AIM OF THE EXERCISE —
Which lines of the entries contain the string "navy"? Copy each of them.

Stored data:
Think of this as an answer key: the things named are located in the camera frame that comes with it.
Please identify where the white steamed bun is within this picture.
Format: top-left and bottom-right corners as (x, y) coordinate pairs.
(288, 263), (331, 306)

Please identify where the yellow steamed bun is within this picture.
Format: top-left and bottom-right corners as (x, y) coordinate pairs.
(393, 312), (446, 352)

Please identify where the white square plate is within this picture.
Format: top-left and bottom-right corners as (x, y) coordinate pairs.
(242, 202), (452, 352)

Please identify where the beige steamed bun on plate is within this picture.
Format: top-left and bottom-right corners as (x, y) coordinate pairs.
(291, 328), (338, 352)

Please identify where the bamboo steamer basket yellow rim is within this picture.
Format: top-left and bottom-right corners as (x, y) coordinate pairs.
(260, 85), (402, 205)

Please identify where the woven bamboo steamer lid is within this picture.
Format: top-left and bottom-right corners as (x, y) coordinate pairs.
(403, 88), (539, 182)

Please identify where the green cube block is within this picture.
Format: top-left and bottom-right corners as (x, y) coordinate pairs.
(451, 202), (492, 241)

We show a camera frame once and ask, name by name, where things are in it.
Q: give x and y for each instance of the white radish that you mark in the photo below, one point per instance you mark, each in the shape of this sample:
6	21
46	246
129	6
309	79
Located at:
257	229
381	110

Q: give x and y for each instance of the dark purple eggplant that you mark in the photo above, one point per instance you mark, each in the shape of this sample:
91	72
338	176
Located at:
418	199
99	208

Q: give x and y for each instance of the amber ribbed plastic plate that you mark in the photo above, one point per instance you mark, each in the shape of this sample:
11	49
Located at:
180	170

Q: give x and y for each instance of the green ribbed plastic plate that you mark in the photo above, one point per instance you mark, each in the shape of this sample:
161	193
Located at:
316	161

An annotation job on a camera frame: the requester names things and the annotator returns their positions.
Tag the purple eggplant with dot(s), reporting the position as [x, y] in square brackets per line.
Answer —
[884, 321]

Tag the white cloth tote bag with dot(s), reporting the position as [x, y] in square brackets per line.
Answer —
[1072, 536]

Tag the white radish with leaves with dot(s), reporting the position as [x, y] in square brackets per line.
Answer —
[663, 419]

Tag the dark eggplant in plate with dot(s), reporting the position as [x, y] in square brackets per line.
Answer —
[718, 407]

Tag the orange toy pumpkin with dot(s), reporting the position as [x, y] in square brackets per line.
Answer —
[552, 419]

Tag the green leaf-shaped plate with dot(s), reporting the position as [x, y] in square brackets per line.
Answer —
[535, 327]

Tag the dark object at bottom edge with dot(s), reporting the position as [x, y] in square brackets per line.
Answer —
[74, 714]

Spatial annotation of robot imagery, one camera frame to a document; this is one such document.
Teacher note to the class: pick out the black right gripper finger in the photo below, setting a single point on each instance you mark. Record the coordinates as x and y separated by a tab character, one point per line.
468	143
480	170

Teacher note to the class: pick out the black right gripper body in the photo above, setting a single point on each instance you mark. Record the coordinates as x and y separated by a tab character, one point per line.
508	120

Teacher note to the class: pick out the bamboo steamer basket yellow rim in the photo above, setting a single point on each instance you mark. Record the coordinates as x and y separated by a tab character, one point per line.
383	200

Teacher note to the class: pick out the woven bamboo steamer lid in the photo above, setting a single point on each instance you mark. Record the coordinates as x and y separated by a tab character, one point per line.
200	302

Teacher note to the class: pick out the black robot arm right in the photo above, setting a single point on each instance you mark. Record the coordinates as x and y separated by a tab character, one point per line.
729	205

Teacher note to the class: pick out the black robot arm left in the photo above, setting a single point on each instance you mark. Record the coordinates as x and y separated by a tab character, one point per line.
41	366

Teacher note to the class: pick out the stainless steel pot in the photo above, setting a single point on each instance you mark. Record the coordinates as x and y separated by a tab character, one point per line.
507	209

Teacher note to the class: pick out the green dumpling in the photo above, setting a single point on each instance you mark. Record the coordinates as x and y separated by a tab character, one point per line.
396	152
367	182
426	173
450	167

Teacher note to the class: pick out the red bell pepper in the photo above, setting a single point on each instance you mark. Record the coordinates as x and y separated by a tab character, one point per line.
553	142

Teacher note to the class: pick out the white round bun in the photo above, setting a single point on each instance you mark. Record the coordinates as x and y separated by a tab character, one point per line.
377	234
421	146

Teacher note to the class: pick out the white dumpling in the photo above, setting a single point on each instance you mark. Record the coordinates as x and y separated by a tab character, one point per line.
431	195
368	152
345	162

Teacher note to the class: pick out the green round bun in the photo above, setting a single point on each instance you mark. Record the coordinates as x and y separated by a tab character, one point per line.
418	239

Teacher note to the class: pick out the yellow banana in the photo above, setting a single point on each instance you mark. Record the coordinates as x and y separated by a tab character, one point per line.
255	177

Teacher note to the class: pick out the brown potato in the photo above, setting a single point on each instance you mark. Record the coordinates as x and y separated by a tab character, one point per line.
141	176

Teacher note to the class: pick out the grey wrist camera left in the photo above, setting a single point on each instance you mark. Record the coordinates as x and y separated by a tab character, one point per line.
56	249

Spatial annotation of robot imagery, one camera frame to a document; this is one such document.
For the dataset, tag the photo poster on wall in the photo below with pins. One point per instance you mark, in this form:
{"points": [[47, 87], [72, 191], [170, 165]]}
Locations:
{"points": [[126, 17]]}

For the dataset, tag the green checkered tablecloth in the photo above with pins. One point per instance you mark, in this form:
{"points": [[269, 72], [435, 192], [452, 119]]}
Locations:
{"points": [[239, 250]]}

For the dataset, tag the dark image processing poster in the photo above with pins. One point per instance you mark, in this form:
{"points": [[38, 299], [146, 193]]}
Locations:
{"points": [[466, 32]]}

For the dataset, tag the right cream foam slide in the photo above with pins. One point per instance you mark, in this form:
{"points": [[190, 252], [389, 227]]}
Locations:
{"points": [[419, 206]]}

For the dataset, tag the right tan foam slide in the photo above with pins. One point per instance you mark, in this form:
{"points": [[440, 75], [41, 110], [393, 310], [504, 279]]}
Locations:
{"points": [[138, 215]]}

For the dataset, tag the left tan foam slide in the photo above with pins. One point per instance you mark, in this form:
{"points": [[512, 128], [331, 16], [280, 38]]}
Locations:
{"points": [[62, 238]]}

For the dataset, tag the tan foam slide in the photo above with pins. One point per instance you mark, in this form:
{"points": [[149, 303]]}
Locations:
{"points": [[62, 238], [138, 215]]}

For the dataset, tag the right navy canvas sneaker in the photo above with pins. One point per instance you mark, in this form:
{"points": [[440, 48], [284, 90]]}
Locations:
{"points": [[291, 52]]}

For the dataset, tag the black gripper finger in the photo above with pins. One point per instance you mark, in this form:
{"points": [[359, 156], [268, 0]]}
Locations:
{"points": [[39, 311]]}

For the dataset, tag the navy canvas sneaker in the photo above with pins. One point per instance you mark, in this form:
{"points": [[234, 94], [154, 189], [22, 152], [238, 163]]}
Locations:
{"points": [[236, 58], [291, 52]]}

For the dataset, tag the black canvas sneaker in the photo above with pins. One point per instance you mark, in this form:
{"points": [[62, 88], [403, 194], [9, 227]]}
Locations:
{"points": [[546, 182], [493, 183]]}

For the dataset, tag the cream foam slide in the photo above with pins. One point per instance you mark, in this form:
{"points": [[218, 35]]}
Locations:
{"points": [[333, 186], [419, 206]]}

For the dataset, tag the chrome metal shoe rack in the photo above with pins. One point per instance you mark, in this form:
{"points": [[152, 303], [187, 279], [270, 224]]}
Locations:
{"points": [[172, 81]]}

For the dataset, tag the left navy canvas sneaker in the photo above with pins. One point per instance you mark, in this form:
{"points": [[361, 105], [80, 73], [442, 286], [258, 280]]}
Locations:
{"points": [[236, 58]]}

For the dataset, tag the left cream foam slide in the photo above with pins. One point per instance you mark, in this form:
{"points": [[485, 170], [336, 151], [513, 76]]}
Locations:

RESPONSE BOX —
For the dataset, tag the right navy canvas sneaker in the photo above with pins. One point per instance you mark, in this form:
For the dataset, tag the navy canvas sneaker in the photo above with pins. One point per instance you mark, in this form:
For the dataset, tag the left navy canvas sneaker in the photo above with pins. One point per instance you mark, in this form:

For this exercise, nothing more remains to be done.